▶ **Work task**
Starting with the line that holds "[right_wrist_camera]" and stopping after the line that holds "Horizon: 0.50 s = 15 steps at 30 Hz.", repeat the lines below word for word, without the pictures.

▶ **Dataset extract**
+-------+

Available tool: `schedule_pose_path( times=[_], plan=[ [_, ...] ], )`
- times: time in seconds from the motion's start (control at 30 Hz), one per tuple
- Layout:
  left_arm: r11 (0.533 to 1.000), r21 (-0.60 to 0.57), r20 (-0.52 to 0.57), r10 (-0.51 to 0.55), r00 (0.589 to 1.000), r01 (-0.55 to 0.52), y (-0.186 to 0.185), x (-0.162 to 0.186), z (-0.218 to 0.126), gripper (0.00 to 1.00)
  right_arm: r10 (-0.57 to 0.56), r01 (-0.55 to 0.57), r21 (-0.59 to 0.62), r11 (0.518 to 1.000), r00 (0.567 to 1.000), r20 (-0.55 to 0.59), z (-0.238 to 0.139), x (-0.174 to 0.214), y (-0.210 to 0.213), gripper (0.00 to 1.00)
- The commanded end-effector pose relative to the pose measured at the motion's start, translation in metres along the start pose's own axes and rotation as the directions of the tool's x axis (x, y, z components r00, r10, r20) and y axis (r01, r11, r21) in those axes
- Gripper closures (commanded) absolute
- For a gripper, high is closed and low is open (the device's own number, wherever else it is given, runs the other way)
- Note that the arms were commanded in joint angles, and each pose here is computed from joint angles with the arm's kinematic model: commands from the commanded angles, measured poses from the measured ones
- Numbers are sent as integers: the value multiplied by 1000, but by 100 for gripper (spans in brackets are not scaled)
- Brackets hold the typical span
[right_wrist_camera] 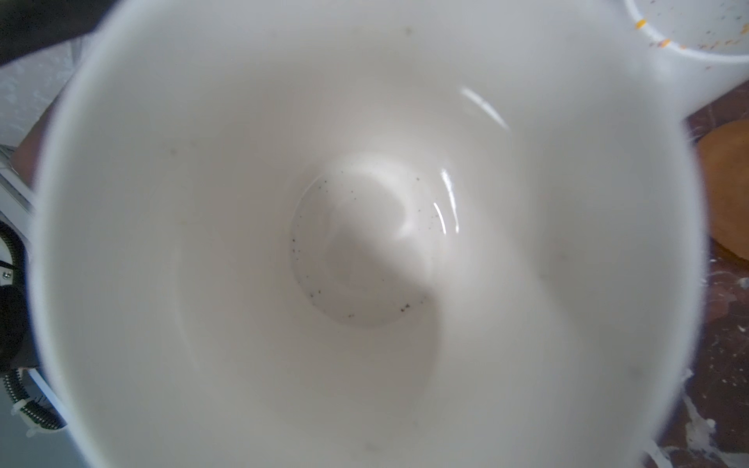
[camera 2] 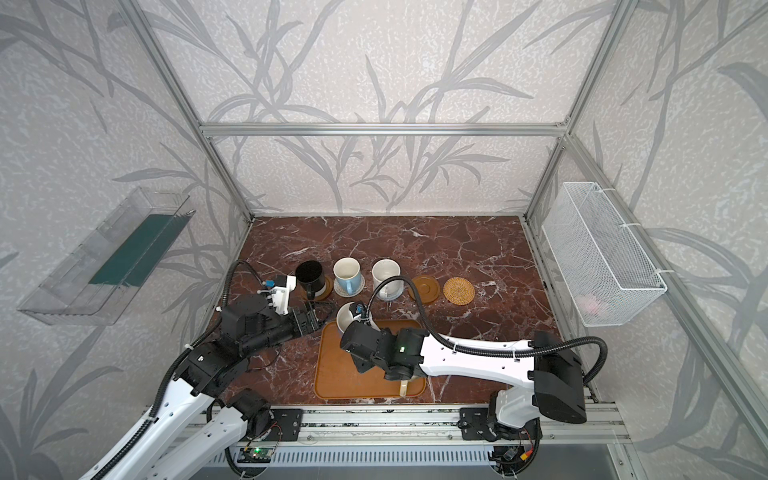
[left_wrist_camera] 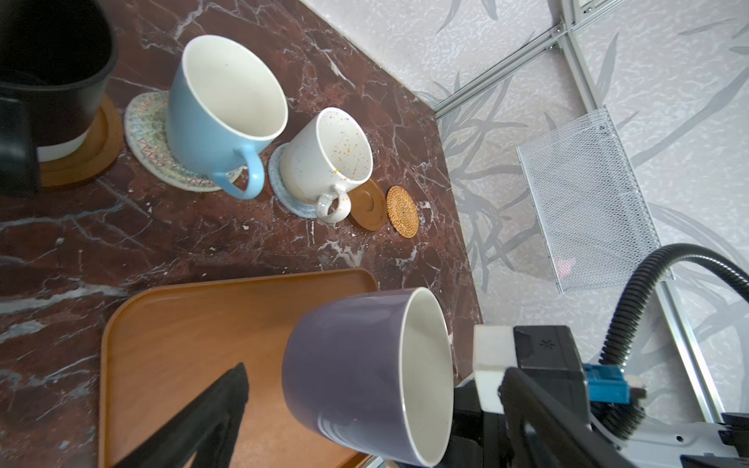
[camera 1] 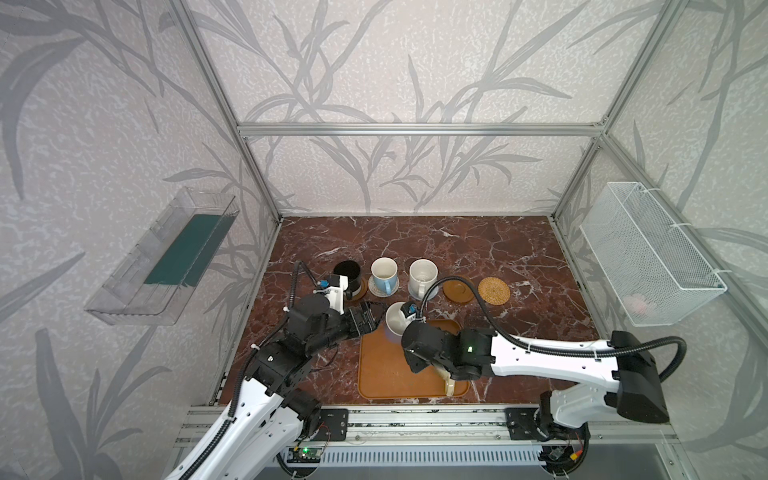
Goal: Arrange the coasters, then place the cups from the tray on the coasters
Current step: 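Lift the lavender mug off the tray with the right gripper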
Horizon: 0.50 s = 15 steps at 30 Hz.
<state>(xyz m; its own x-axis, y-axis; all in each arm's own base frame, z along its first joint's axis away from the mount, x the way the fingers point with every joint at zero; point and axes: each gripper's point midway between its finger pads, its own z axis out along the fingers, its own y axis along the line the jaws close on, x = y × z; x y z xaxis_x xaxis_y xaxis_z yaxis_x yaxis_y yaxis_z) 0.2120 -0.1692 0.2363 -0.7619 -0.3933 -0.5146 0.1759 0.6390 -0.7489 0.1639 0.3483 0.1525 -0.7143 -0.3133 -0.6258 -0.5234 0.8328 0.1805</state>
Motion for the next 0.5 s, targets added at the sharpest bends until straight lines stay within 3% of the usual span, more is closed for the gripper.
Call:
schedule_pose_path(
  times=[0.0,0.47],
  plan=[
    [997,75,17,13,1000,-15,-24,-13,-1,1,18,-19,15,1000,997,80,-19,-19,-15,100],
    [994,76,-32,78,996,-76,-43,-10,26,1,74,-82,76,994,992,99,-42,-22,-78,100]
  ],
)
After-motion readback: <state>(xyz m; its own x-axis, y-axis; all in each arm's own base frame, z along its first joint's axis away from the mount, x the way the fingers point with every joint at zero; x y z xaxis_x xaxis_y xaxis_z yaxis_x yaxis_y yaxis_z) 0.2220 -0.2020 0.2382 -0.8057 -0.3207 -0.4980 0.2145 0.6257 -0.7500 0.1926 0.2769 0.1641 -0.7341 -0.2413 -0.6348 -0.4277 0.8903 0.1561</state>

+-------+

▶ **Solution for this task**
[right_wrist_camera] 
[camera 2] 
[left_wrist_camera] 
[camera 1] 
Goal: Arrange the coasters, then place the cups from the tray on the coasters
Current step: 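Lift the lavender mug off the tray with the right gripper
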Horizon: 0.50 s = 15 steps at 30 Hz.

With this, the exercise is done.